### Description of the task
Would you repeat the listing below exactly, with no pictures in it?

### Dataset section
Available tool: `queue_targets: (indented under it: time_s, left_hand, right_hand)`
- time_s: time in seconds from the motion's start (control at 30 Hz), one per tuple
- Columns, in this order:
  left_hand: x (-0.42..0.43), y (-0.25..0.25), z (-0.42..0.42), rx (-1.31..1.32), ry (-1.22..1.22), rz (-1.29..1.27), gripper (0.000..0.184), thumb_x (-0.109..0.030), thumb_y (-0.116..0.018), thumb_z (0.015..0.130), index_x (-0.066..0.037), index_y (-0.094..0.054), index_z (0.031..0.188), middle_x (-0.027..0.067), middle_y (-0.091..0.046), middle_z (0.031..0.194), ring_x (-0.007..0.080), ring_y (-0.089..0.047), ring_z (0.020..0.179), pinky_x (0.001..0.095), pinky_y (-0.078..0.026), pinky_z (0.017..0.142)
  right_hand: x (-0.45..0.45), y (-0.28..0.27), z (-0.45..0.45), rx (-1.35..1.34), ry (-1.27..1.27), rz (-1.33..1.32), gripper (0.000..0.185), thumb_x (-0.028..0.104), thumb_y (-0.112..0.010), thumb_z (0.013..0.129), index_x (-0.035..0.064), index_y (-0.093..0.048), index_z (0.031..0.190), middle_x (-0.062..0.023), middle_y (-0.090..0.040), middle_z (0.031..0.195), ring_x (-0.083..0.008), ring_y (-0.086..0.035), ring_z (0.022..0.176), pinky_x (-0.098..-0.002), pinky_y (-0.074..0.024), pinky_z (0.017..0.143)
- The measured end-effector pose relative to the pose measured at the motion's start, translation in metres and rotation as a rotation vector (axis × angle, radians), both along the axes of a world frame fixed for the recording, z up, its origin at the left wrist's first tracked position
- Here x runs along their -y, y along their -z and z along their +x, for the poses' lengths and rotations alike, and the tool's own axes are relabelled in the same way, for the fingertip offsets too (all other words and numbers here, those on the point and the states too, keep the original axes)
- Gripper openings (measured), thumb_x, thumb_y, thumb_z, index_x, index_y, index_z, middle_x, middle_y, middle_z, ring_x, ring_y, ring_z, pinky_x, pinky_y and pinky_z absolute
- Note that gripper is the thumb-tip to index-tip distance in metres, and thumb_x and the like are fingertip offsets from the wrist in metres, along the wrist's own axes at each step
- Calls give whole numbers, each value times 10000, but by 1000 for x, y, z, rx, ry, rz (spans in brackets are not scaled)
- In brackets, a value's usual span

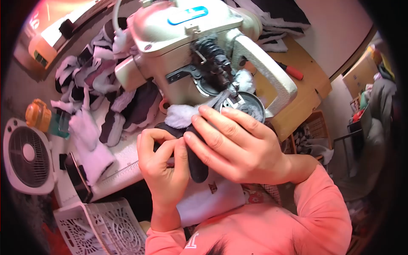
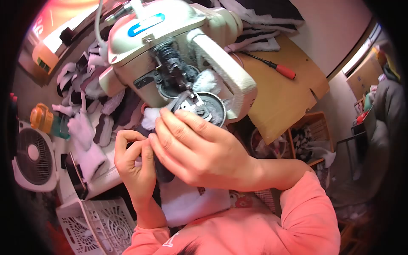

### Result
Available tool: `queue_targets: (indented under it: time_s, left_hand, right_hand)`
- time_s: time in seconds from the motion's start (control at 30 Hz), one per tuple
- Columns, in this order:
  left_hand: x (-0.42..0.43), y (-0.25..0.25), z (-0.42..0.42), rx (-1.31..1.32), ry (-1.22..1.22), rz (-1.29..1.27), gripper (0.000..0.184), thumb_x (-0.109..0.030), thumb_y (-0.116..0.018), thumb_z (0.015..0.130), index_x (-0.066..0.037), index_y (-0.094..0.054), index_z (0.031..0.188), middle_x (-0.027..0.067), middle_y (-0.091..0.046), middle_z (0.031..0.194), ring_x (-0.007..0.080), ring_y (-0.089..0.047), ring_z (0.020..0.179), pinky_x (0.001..0.095), pinky_y (-0.078..0.026), pinky_z (0.017..0.142)
  right_hand: x (-0.45..0.45), y (-0.28..0.27), z (-0.45..0.45), rx (-1.35..1.34), ry (-1.27..1.27), rz (-1.33..1.32), gripper (0.000..0.185), thumb_x (-0.028..0.104), thumb_y (-0.112..0.010), thumb_z (0.013..0.129), index_x (-0.035..0.064), index_y (-0.093..0.048), index_z (0.031..0.190), middle_x (-0.062..0.023), middle_y (-0.090..0.040), middle_z (0.031..0.195), ring_x (-0.083..0.008), ring_y (-0.086..0.035), ring_z (0.022..0.176), pinky_x (-0.098..-0.002), pinky_y (-0.074..0.024), pinky_z (0.017..0.143)
- The measured end-effector pose relative to the pose measured at the motion's start, translation in metres and rotation as a rotation vector (axis × angle, radians), both along the axes of a world frame fixed for the recording, z up, its origin at the left wrist's first tracked position
- Here x runs along their -y, y along their -z and z along their +x, for the poses' lengths and rotations alike, and the tool's own axes are relabelled in the same way, for the fingertip offsets too (all other words and numbers here, those on the point and the states too, keep the original axes)
- Gripper openings (measured), thumb_x, thumb_y, thumb_z, index_x, index_y, index_z, middle_x, middle_y, middle_z, ring_x, ring_y, ring_z, pinky_x, pinky_y and pinky_z absolute
- Note that gripper is the thumb-tip to index-tip distance in metres, and thumb_x and the like are fingertip offsets from the wrist in metres, along the wrist's own axes at each step
- Calls give whole numbers, each value times 10000, but by 1000 for x, y, z, rx, ry, rz (spans in brackets are not scaled)
- In brackets, a value's usual span

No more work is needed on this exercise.